GIVEN INFORMATION:
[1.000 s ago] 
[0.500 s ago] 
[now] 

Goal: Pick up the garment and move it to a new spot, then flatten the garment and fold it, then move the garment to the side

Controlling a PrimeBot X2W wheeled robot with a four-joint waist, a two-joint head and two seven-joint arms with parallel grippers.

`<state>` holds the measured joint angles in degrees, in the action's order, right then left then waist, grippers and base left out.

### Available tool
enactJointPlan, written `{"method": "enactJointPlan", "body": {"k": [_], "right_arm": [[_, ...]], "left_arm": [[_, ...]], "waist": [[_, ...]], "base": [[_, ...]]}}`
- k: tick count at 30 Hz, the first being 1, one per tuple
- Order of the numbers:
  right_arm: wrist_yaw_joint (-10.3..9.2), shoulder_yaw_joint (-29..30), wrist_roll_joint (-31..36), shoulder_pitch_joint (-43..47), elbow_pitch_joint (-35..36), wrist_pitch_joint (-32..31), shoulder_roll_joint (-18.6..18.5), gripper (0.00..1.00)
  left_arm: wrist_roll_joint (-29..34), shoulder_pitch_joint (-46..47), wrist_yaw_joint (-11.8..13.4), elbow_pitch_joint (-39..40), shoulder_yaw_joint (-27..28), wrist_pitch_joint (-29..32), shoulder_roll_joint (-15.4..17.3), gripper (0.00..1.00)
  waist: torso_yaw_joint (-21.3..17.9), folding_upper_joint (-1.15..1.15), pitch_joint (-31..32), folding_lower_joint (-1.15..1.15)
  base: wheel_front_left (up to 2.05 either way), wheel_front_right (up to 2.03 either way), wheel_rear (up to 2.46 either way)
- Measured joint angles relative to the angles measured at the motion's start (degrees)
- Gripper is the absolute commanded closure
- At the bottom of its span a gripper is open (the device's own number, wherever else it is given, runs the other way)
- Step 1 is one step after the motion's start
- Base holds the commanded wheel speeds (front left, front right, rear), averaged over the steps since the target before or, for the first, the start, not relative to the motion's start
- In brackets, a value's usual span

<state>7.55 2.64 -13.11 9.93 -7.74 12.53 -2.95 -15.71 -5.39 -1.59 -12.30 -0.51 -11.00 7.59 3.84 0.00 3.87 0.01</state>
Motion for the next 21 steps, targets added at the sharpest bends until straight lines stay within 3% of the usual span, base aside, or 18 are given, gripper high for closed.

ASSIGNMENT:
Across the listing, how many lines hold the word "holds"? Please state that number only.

RESULT OF THIS EXERCISE:
2